* EXERCISE DETAILS: Give an unaltered copy of the listing below, minus its pictures.

* AVAILABLE DATA:
--- START ---

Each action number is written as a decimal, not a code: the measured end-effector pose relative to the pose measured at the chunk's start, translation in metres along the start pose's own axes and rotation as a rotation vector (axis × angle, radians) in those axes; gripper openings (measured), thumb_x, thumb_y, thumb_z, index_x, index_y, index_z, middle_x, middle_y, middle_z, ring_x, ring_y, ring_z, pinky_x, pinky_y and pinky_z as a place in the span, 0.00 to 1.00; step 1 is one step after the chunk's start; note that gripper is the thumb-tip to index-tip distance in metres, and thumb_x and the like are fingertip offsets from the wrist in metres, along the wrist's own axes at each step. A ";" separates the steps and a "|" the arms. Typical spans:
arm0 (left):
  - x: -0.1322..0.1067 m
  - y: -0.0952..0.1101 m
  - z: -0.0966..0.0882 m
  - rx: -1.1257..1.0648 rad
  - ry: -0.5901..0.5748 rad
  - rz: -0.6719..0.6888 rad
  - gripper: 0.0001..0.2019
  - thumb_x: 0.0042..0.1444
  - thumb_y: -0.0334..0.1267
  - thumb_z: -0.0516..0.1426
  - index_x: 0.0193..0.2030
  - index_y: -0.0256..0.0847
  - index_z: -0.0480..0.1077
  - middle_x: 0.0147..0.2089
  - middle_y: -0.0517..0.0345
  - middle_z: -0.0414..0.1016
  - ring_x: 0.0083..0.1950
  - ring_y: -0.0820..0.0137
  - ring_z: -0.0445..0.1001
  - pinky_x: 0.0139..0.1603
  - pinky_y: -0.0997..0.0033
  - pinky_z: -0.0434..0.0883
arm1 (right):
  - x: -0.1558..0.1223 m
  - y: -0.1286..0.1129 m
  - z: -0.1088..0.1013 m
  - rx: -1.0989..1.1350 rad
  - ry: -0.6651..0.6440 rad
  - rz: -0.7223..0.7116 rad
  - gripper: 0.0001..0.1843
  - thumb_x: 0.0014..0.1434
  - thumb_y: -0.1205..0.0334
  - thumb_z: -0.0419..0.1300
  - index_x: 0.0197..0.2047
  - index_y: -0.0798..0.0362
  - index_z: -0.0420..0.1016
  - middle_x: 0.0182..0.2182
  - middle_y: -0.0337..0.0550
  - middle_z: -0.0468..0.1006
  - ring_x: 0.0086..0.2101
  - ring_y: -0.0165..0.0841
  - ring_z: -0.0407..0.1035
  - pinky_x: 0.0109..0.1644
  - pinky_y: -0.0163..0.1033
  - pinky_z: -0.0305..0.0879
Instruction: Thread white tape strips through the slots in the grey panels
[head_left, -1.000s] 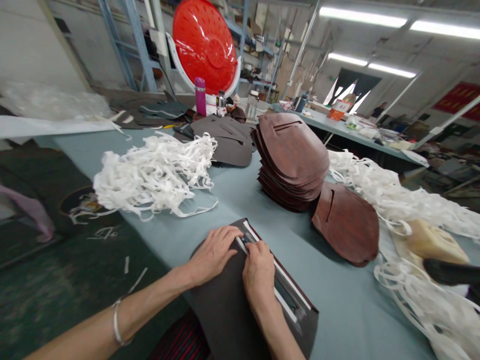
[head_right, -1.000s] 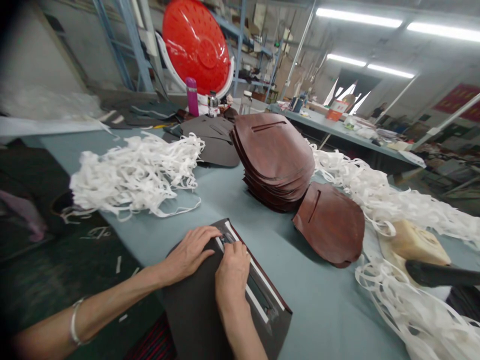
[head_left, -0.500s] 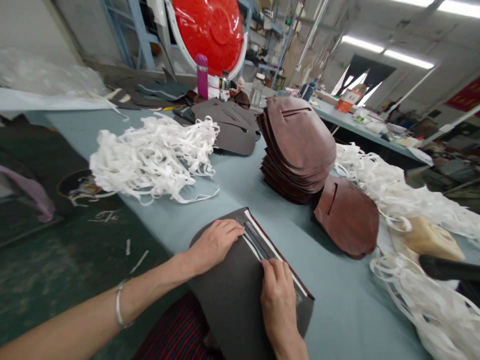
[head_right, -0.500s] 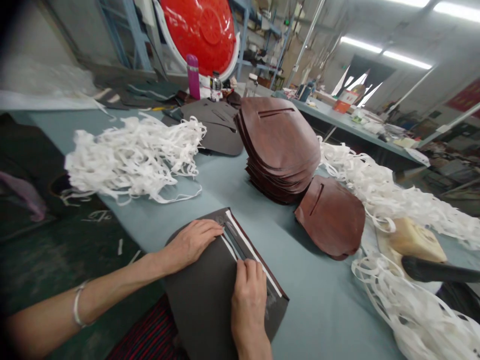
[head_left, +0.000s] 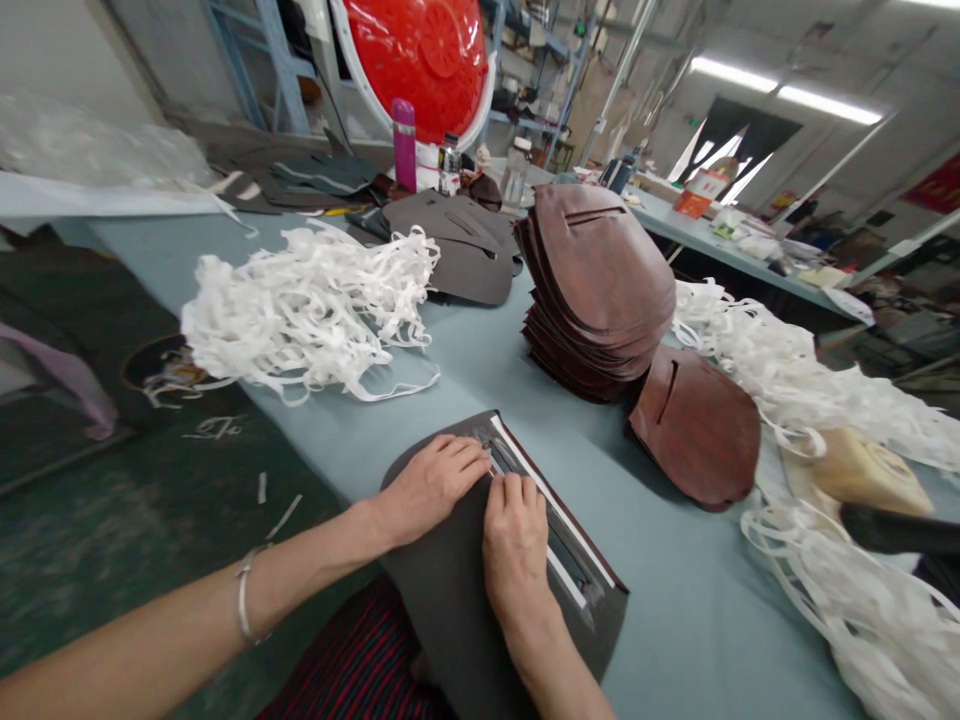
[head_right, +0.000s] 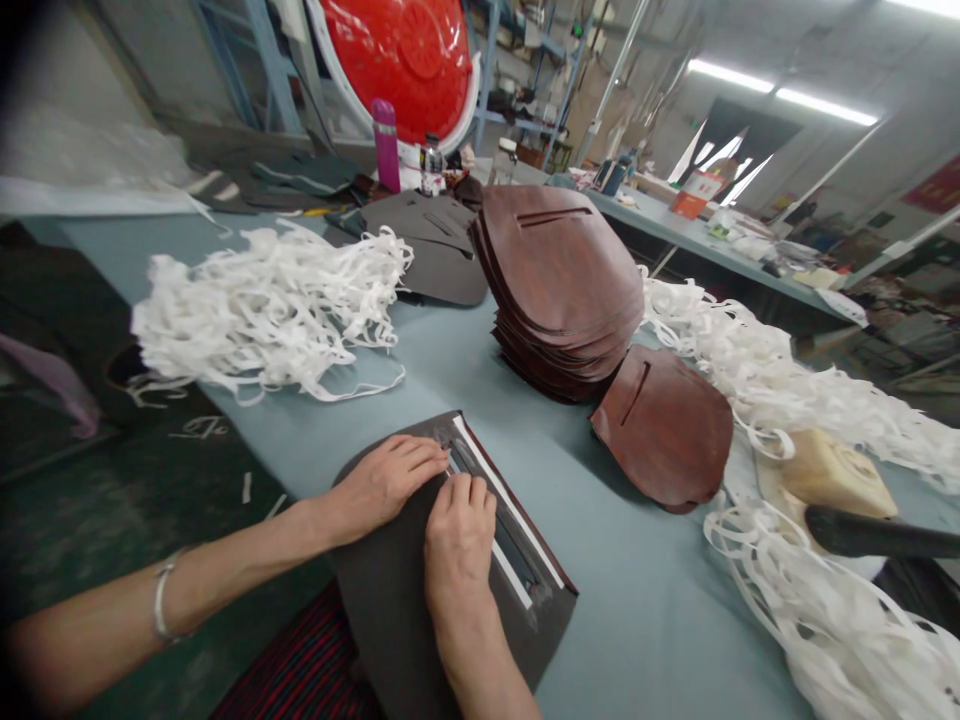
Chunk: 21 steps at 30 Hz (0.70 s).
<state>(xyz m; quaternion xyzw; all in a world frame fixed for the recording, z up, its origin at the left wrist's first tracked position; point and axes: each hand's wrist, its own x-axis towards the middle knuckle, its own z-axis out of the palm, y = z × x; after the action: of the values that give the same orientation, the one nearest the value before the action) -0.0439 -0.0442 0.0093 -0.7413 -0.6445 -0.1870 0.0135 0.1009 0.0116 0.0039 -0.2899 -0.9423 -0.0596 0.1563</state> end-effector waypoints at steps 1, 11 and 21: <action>0.000 0.000 0.000 0.011 -0.004 -0.005 0.14 0.63 0.29 0.49 0.53 0.37 0.67 0.52 0.49 0.70 0.58 0.62 0.65 0.57 0.58 0.63 | -0.007 0.003 -0.002 -0.018 -0.007 -0.009 0.17 0.58 0.78 0.46 0.43 0.58 0.73 0.34 0.54 0.71 0.35 0.44 0.62 0.36 0.48 0.63; -0.002 -0.003 0.007 0.015 0.039 0.006 0.14 0.63 0.29 0.49 0.53 0.38 0.68 0.52 0.50 0.71 0.57 0.63 0.66 0.56 0.59 0.64 | -0.117 0.065 -0.041 -0.029 0.000 -0.099 0.18 0.64 0.72 0.43 0.53 0.65 0.67 0.43 0.58 0.71 0.43 0.47 0.61 0.43 0.52 0.63; -0.008 -0.015 0.012 -0.014 -0.001 0.100 0.20 0.62 0.27 0.47 0.58 0.44 0.65 0.60 0.52 0.67 0.62 0.62 0.61 0.59 0.56 0.63 | -0.124 0.067 -0.044 0.081 -0.056 0.013 0.17 0.64 0.72 0.45 0.51 0.61 0.68 0.43 0.55 0.71 0.44 0.45 0.61 0.47 0.52 0.62</action>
<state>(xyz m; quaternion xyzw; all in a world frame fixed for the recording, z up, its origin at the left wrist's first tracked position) -0.0565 -0.0461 -0.0076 -0.7727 -0.6053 -0.1901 0.0175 0.2474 -0.0082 0.0064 -0.2909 -0.9461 -0.0125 0.1419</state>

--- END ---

* ANSWER SECTION:
Each action number is written as a decimal, not a code: the measured end-effector pose relative to the pose measured at the chunk's start, translation in metres along the start pose's own axes and rotation as a rotation vector (axis × angle, radians) in those axes; gripper openings (measured), thumb_x, thumb_y, thumb_z, index_x, index_y, index_z, middle_x, middle_y, middle_z, ring_x, ring_y, ring_z, pinky_x, pinky_y and pinky_z as a place in the span, 0.00 to 1.00; step 1 is one step after the chunk's start; note that gripper is the thumb-tip to index-tip distance in metres, and thumb_x and the like are fingertip offsets from the wrist in metres, along the wrist's own axes at each step. A ";" separates the steps and a "|" the arms. Typical spans:
arm0 (left):
  - x: -0.1322..0.1067 m
  - y: -0.0952..0.1101 m
  - z: -0.0966..0.0882 m
  - rx: -1.1257..1.0648 rad
  - ry: -0.5901..0.5748 rad
  - rz: -0.6719..0.6888 rad
  - gripper: 0.0001..0.2019
  - thumb_x: 0.0042..0.1444
  - thumb_y: -0.0334..0.1267
  - thumb_z: -0.0516..0.1426
  - index_x: 0.0193..0.2030
  - index_y: -0.0256..0.0847
  - index_z: -0.0480..0.1077
  - middle_x: 0.0147..0.2089
  - middle_y: -0.0517..0.0345
  - middle_z: -0.0414..0.1016
  - ring_x: 0.0083..0.1950
  - ring_y: -0.0820..0.0137
  - ring_z: -0.0445..0.1001
  - pinky_x: 0.0139..0.1603
  - pinky_y: -0.0997..0.0033
  - pinky_z: -0.0434..0.0883
arm1 (right):
  - x: -0.1558..0.1223 m
  - y: -0.1286..0.1129 m
  - z: -0.1088..0.1013 m
  - rx: -1.0989..1.1350 rad
  - ry: -0.6651..0.6440 rad
  - rz: -0.7223..0.7116 rad
  - gripper: 0.0001..0.1843
  - thumb_x: 0.0014..0.1434
  - thumb_y: -0.1205..0.0334
  - thumb_z: -0.0419..0.1300
  - index_x: 0.0197..0.2047
  - index_y: -0.0798..0.0362
  - index_z: -0.0420..0.1016
  - middle_x: 0.0182..0.2182
  - middle_y: -0.0337..0.0550
  - middle_z: -0.0468..0.1006
  - ring_x: 0.0086..0.2101
  - ring_y: -0.0165..0.0841
  - ring_z: -0.0407..0.1035
  - pinky_x: 0.0109..0.1644
  - pinky_y: -0.0163..0.1033
  - pinky_z: -0.0305..0.0879
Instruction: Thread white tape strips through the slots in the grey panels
[head_left, -1.000s] 
[head_right, -1.000s] 
[head_left, -0.500s] 
[head_right, -0.500s] 
[head_left, +0.000s] 
[head_right, +0.000s] 
Chunk: 21 steps at 30 Hz (0.70 s).
<state>(xyz m; quaternion xyzw; all in a world frame fixed for the recording, z up, its origin at the left wrist's first tracked position; point and axes: each hand's wrist, its own x-axis towards the middle knuckle, its own z-axis out of the palm, y = z × x; after the action: of the values that give the same orientation, the one nearest the value before the action) -0.0439 -0.0442 0.0093 -0.7413 -0.6445 -0.1870 0.0135 0.1009 0.0116 0.0039 -0.2899 -0.9423 -0.0596 0.1563</state> end-effector waypoints at steps 1, 11 and 21: <action>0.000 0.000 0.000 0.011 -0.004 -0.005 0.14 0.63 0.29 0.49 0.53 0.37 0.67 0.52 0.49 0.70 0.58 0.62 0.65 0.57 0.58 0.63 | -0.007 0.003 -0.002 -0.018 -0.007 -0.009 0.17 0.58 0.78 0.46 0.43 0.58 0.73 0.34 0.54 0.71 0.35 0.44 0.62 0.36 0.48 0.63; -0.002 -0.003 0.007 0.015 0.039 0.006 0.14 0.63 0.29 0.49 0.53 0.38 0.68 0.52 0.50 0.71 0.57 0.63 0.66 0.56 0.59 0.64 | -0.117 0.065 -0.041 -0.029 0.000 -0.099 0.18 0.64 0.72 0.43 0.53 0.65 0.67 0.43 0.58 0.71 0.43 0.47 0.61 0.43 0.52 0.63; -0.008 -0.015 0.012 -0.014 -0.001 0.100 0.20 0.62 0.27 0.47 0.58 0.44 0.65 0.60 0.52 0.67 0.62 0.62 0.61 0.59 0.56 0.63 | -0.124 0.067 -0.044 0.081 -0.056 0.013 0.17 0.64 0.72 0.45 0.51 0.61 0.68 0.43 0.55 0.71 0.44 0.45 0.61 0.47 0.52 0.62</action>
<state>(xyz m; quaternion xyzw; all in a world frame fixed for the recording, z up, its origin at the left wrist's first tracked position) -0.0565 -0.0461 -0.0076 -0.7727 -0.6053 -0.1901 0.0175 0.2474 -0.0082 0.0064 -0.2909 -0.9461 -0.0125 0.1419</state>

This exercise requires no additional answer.